Okay, for example, I have 1 value which I can sub x into. And the value is 2. So now I sub x=2 and I have to find unknowns A, B and C.
After that I found A=5 and have unknown B. What should I sub x now?
Checklist:
1. The numerator has a degree less than the denominator. (Tick)
2. The denominator can be factorised. (Tick)
Now, we require a partial fraction of the form
$\displaystyle \frac{A}{3x + 4} + \frac{Bx + C}{x^2 + 4} = \frac{17x^2 + 23x + 12}{(3x + 4)(x^2 + 4)}$.
The numerator is always of one less degree than the denominator.
Getting the common denominator:
$\displaystyle \frac{A(x^2 + 4) + (Bx + C)(3x + 4)}{(3x + 4)(x^2 + 4)} = \frac{17x^2 + 23x + 12}{(3x + 4)(x^2 + 4)}$.
Can you see that since the denominators are equal, so must the numerators...
So $\displaystyle A(x^2 + 4) + (Bx + C)(3x + 4) = 17x^2 + 23x + 12$.

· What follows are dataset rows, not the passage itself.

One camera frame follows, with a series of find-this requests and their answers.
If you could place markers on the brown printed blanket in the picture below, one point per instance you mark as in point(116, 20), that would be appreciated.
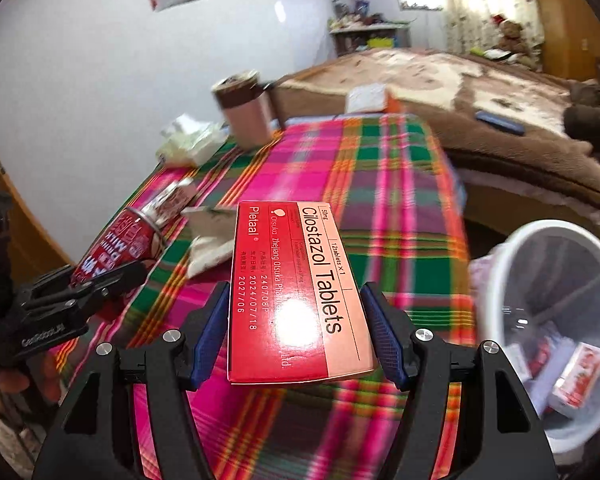
point(480, 85)

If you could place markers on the dark clothes pile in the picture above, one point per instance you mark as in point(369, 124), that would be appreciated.
point(595, 120)

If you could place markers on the person's left forearm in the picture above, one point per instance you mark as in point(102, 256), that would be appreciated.
point(5, 435)

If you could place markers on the person's left hand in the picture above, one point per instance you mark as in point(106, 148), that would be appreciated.
point(10, 380)

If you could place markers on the brown teddy bear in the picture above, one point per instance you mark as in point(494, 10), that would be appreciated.
point(512, 37)

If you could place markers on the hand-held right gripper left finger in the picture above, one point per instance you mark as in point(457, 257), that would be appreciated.
point(208, 335)

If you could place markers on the patterned curtain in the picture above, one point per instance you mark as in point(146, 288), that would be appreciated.
point(485, 5)

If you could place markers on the red medicine box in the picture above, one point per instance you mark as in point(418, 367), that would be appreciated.
point(290, 290)

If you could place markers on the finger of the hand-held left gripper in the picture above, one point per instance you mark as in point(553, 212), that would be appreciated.
point(50, 280)
point(122, 277)

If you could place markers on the wooden wardrobe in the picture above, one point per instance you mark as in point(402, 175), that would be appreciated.
point(565, 15)

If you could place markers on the blue case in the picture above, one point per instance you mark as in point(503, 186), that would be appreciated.
point(500, 122)

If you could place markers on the pale tissue pack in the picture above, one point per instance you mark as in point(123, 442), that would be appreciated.
point(190, 142)

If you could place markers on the strawberry milk carton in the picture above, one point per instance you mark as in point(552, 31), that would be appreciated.
point(580, 380)

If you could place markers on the white packet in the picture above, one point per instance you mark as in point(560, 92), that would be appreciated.
point(365, 99)

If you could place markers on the plaid tablecloth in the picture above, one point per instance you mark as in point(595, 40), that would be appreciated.
point(380, 185)

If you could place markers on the orange box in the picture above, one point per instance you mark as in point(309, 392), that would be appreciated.
point(395, 105)

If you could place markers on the cluttered shelf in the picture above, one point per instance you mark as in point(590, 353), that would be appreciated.
point(370, 35)

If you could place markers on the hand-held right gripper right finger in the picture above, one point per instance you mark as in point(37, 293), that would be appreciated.
point(387, 340)

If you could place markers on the brown and pink mug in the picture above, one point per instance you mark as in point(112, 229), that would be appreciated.
point(245, 107)

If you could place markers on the red drink can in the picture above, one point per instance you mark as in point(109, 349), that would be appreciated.
point(125, 245)

In this case, there does not exist an $\displaystyle x$ that you can use to eliminate the $\displaystyle A$.
So we will use another method. Expand all the brackets...
$\displaystyle Ax^2 + 4A + 3Bx^2 + 4Bx + 3Cx + 4C = 17x^2 + 23x + 12$
Equating like powers of $\displaystyle x$, we get
$\displaystyle (A + 3B)x^2 + (4B + 3C)x + 4A + 4C = 17x^2 + 23x + 12$.
Can you see that for this equation to be true, then
$\displaystyle A + 3B = 17$
$\displaystyle 4B + 3C = 23$
$\displaystyle 4A + 4C = 12$.
Now you have three equations in three unknowns that you can solve simultaneously. Can you go from here?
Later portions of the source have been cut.